According to claimant, he became disabled on July 2, 1999, due to ulnar nerve damage and back and leg pain. He had "insured status" for disability insurance benefits through December 31, 2000.

Back and Leg Pain

In September 1996, claimant had disc surgery, as a result of a workplace injury. In October 1999, he aggravated his back while lifting an air conditioner, and was diagnosed with sciatica.

In May 2000, claimant saw Dr. Mark Aronson, complaining of back pain that resulted from driving a rental car. A September 2000 lumbar MRI showed disc degeneration and some bulging without sign of herniation at L2-3 and L4-5 (with borderline stenosis at the latter level), and post-surgical changes at L3-4 (without recurrent herniation but with mild residual degenerative narrowing). In October 2000, claimant was diagnosed with severe lumbar tenderness and spasm. The following month, he was diagnosed with degenerative lumbar disc disease at the L3-4 level, with a prescription for a back brace and physical therapy.
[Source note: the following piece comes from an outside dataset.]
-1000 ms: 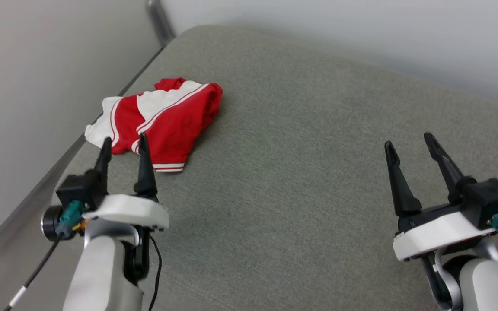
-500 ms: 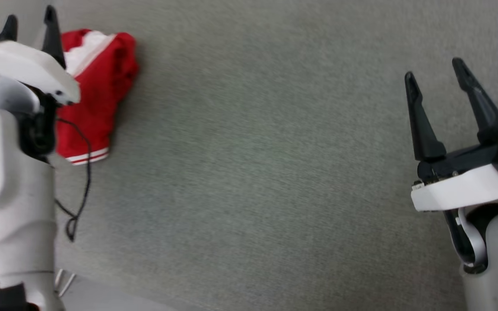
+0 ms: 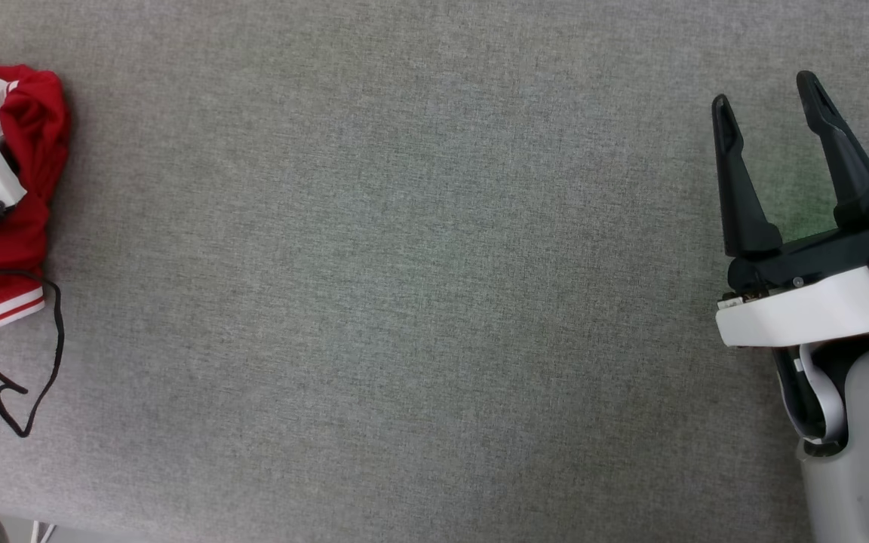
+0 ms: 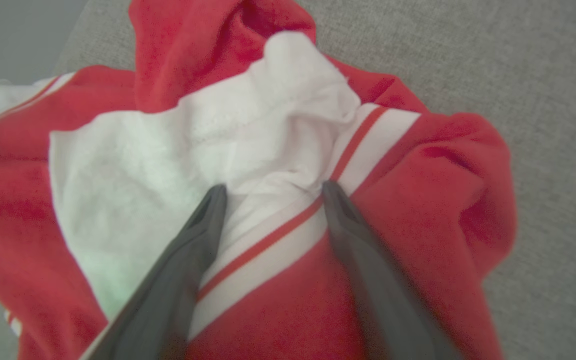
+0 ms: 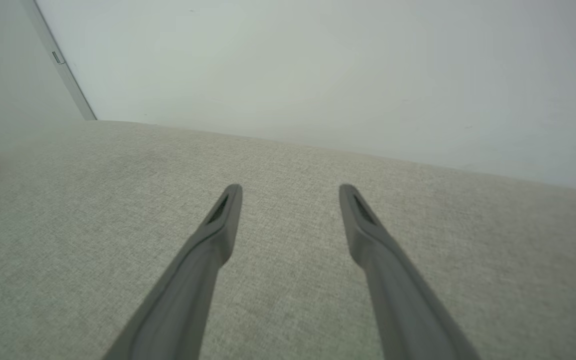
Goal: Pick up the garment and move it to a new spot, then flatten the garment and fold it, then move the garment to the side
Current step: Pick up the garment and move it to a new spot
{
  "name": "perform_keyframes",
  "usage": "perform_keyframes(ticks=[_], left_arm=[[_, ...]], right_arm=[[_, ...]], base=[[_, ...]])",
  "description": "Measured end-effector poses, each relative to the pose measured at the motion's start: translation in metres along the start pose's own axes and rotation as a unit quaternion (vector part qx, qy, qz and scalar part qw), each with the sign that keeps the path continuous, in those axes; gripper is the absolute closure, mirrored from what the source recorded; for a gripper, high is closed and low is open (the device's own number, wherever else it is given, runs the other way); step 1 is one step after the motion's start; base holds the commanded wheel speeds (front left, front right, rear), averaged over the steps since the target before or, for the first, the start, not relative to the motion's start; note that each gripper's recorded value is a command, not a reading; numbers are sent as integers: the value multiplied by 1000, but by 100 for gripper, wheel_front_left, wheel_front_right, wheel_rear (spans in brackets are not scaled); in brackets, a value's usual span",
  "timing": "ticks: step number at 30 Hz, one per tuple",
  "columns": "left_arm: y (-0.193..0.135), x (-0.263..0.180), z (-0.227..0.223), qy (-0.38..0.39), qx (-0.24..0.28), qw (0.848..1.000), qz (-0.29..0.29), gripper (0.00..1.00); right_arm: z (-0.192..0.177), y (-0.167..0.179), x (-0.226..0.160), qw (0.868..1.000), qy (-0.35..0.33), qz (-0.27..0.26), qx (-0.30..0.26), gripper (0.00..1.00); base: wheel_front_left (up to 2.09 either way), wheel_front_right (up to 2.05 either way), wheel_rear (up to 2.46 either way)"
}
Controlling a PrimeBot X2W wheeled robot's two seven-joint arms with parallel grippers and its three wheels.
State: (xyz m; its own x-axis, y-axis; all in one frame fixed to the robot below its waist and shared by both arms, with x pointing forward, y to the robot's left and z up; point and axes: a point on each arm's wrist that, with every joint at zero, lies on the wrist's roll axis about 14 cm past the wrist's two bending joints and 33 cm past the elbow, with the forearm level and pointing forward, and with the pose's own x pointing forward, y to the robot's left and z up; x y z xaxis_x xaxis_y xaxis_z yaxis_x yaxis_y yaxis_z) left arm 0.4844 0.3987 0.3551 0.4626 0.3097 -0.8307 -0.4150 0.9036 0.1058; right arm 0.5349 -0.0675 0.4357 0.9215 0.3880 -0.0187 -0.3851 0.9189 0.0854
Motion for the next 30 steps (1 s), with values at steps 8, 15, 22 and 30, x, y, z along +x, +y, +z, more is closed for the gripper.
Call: perform_keyframes(ticks=[8, 15, 22, 30], left_arm=[[4, -15, 16, -79, 4, 997, 14, 100], [10, -78, 87, -297, 7, 955, 11, 100], [3, -173, 143, -491, -12, 871, -16, 100], [-59, -244, 147, -580, -16, 807, -112, 100]], right_arm=[[14, 4, -1, 1000, -14, 1, -2, 0], [43, 13, -15, 999, -38, 0, -4, 0], [82, 18, -41, 997, -72, -14, -6, 0], [112, 12, -82, 995, -92, -44, -16, 0]], base=[[0, 0, 0], [0, 0, 0], [0, 0, 0], [0, 0, 0]])
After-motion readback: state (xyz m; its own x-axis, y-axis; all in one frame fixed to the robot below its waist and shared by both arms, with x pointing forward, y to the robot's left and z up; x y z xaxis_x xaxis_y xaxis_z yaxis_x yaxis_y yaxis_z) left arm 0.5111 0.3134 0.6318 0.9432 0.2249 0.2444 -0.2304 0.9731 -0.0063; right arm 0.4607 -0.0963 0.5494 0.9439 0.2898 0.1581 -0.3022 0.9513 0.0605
In March 2001, claimant reported low back pain radiating into his upper right leg, and Dr. Seddon R. Savage recommended that he enroll in a pain group, in addition to continuing with physical therapy and use of a back brace and a TENS unit. In May 2001, claimant reported some improvement in his back. The following month, he complained of continuing low back pain, made tolerable by Percocet. Finally, in April 2002, claimant reported weakness in his right leg, ongoing low back pain radiating into his right leg, and headaches related to muscle spasm apparently related to his lower back condition.

Ulnar Nerve Damage

In March 1999, claimant injured his left arm at work, and was diagnosed with medial epicondylitis. After using splints and undergoing physical therapy, claimant had surgery on his left elbow, in July 1999, followed by physical therapy. In December 1999 further surgery was recommended, and in January 2000, claimant had a second elbow operation. He followed up with physical therapy. In May 2001, claimant reported ongoing problems with his left arm, and the following month, he reported pain and numbness.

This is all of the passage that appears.